Kamu vicdanının yaralanmaması için yargıda gereken tedbirlerin daha önce alınabileceğini ifade eden Demirtaş, ancak hükümetin hakim ve savcı almak yerine 50 bin sözleşmeli er almayı tercih ettiğini savundu. Demirtaş, ‘‘Yargı ve hükümet bu imalat hatasında suç ortağıdırlar. Hepsinin ortak suçudur kimse topu birbirine atmasın. Bu tahliyeleri önlemek mümkündü. Yargı sistemi artık çökmüştür. Hiç kimse yargı güvencesinden söz edemez. Bu tedirginlik içerisinde yaşamaya maalesef devam edeceğiz. Ne zamana kadar? AK iktidarından kurtulup BDP iktidara geçene kadar‘‘ diye konuştu.

Türkiye‘de yargıç, savcı, öğretmen ve sağlık personeli açığı varken bunların yerine 50 bin sözleşmeli er alma düşüncesini eleştiren Demirtaş, ‘‘Hani barış olacaktı? Hani Kürt sorunu çözülüyordu? Neden alıyorsunuz 50 bin askere neden ihtiyaç var?‘‘ dedi.

-‘‘İNZİVAYA ÇEKİLİN‘‘-

‘‘Yerinden yönetim anlayışının Türkiye‘yi birleştirecek tek proje olduğunu‘‘ iddia eden Demirtaş, şöyle devam etti: 

‘‘Bu yönetim anlayışı oturmazsa, Başbakanlık, padişahlık zihniyeti yürütülmeye devam edecek. Kars‘taki tablo buna çok güzel bir örnek.

Bir ülkenin Başbakanı, bir kenti ziyaret ediyor. Gözüne bir heykel çarpıyor ve ‘Bu ne, tez yıkıla‘ diyor. Biz bunu Osmanlı filmlerinde, padişahların sözlerinden hatırlıyoruz. Ama bu demokratik sistemde olmaması lazım. Kars halkı adına bir Başbakan, ‘Bu ucube yıkılacak‘ diye kararını veriyor. 

Sanata, Karslılara, halkın iradesine ve demokrasiye hakarettir bu.

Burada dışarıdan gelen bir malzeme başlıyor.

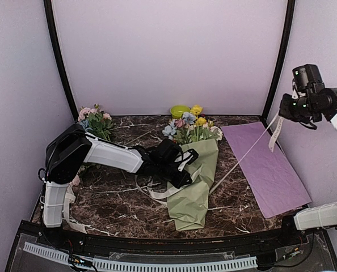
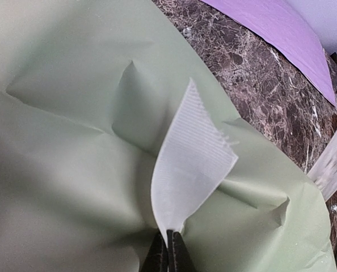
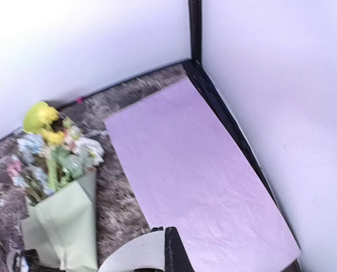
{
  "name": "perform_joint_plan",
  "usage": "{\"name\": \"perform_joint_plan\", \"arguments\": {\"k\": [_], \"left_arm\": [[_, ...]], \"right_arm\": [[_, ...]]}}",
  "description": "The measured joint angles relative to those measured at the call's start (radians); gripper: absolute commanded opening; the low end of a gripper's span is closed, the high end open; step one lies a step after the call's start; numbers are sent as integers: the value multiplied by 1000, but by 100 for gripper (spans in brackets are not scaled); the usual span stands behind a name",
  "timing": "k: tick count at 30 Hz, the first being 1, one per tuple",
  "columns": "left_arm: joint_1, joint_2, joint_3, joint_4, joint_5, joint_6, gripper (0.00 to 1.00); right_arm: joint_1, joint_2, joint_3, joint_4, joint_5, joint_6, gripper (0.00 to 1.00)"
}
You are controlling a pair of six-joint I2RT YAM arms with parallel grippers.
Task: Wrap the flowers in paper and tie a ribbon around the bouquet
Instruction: Cross the ribbon over the folded bouquet.
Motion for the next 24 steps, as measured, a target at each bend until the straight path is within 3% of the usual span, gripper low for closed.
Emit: {"name": "perform_joint_plan", "arguments": {"k": [4, 7, 12, 18, 24], "left_arm": [[0, 0, 0, -2, -2, 4, 0], [0, 0, 0, -2, -2, 4, 0], [0, 0, 0, 0, 3, 2, 0], [0, 0, -3, 16, 17, -21, 0], [0, -23, -87, 138, 35, -94, 0]], "right_arm": [[10, 9, 103, 76, -145, -85, 0], [95, 23, 31, 175, -325, -105, 0], [304, 142, -195, 476, -686, -51, 0], [414, 256, -372, 803, -898, 76, 0], [419, 380, -523, 1020, -935, 205, 0]]}}
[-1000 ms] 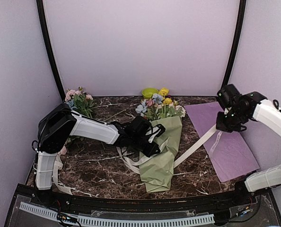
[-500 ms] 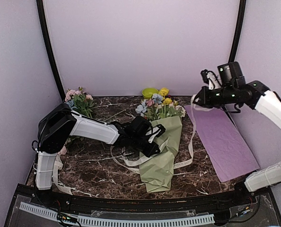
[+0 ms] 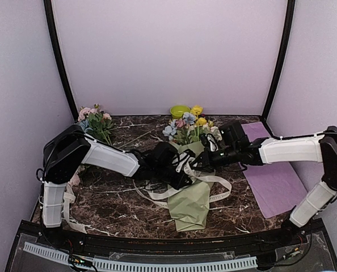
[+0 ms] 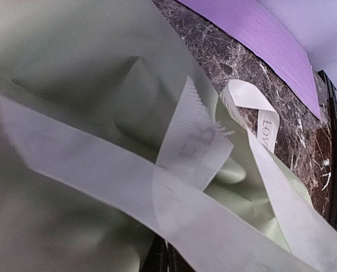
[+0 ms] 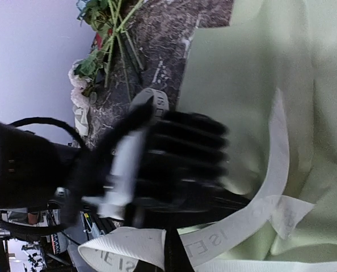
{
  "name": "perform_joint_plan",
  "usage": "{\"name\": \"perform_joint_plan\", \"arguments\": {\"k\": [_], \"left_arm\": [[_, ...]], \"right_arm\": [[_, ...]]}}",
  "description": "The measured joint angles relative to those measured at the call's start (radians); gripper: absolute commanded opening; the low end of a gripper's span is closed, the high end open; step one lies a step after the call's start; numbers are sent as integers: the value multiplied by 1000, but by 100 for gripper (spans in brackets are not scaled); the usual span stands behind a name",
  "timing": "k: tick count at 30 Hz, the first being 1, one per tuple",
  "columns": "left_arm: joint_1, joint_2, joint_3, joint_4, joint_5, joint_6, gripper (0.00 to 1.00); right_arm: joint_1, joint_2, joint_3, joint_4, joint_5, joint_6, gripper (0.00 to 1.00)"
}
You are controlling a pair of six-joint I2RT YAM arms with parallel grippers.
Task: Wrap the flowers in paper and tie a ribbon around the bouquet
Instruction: Cross the ribbon over the folded bouquet.
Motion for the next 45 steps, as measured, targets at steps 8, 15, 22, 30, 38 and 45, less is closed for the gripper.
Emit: {"name": "perform_joint_plan", "arguments": {"k": [8, 15, 22, 30, 38, 45], "left_arm": [[0, -92, -158, 195, -3, -86, 0], [0, -217, -281, 277, -18, -93, 0], [-13, -409, -427, 327, 27, 53, 0], [-63, -398, -159, 250, 261, 247, 0], [-79, -219, 323, 102, 340, 370, 0], [-80, -84, 444, 6, 255, 410, 18]], "right_arm": [[-11, 150, -61, 114, 12, 76, 0], [-43, 243, -47, 106, 18, 66, 0], [-45, 318, 64, 64, -15, -7, 0], [-43, 351, 149, 41, -134, -99, 0], [-40, 405, 187, 50, -245, -137, 0], [-39, 410, 187, 64, -285, -137, 0]]}}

Tek bir cümlede bu kadar hakareti başaran bir Başbakan, ancak padişah zihniyetinde olabilir. Eğer o sayın heykeltraş, Kars‘ın meydanına Recep Tayip Erdoğan heykeli yapsaydı, kendisi devlet sanatçısı ilan edilirdi.‘‘

Başbakan Erdoğan‘ın yerinden yönetim anlayışına şimdi karşı olduğunu ancak 20 yıl önce böyle düşünmediğini iddia eden Demirtaş, ‘‘Eyalet sistemini savunuyordu. Ben Sayın Başbakan‘a buradan çağrı yapıyorum; inzivaya çekilin. Biraz kafanızı dinleyin. Yanınızda hiç bir danışmanınız olmadan bir kez daha geçmişinizi ve geleceğinizi düşünün. Yanlış yapıyorsunuz‘‘ diye konuştu.

-‘‘NEREDEYSE KANUN ÇIKARACAK‘‘-

Selahattin Demirtaş, Türkiye‘de kadına yönelik ayırımcılığın ciddi bir boyuta ulaştığını söyledi. Buna rağmen Başbakan Erdoğan‘ın ‘‘3 çocuk‘‘ önerisinde bulunduğunu belirten Demirtaş, şöyle konuştu:

‘‘Bu konuda neredeyse kanun çıkaracak. Kimin kaç çocuk yapacağına hükümetler karar veremez. Her şeyden önce buna kadın karar verir. Kadın buna karar verirken bunun koşulları da özgürce yaratılması lazım. Özgür koşulları olmalı kadının. Yaşamın hiçbir alanında eşitlik sunmuyorsunuz ama çocuk yapmaya sıra gelince ‘3 tane yapacaksınız‘ diyorsunuz. Millet tek, dil tek, çocuk 3...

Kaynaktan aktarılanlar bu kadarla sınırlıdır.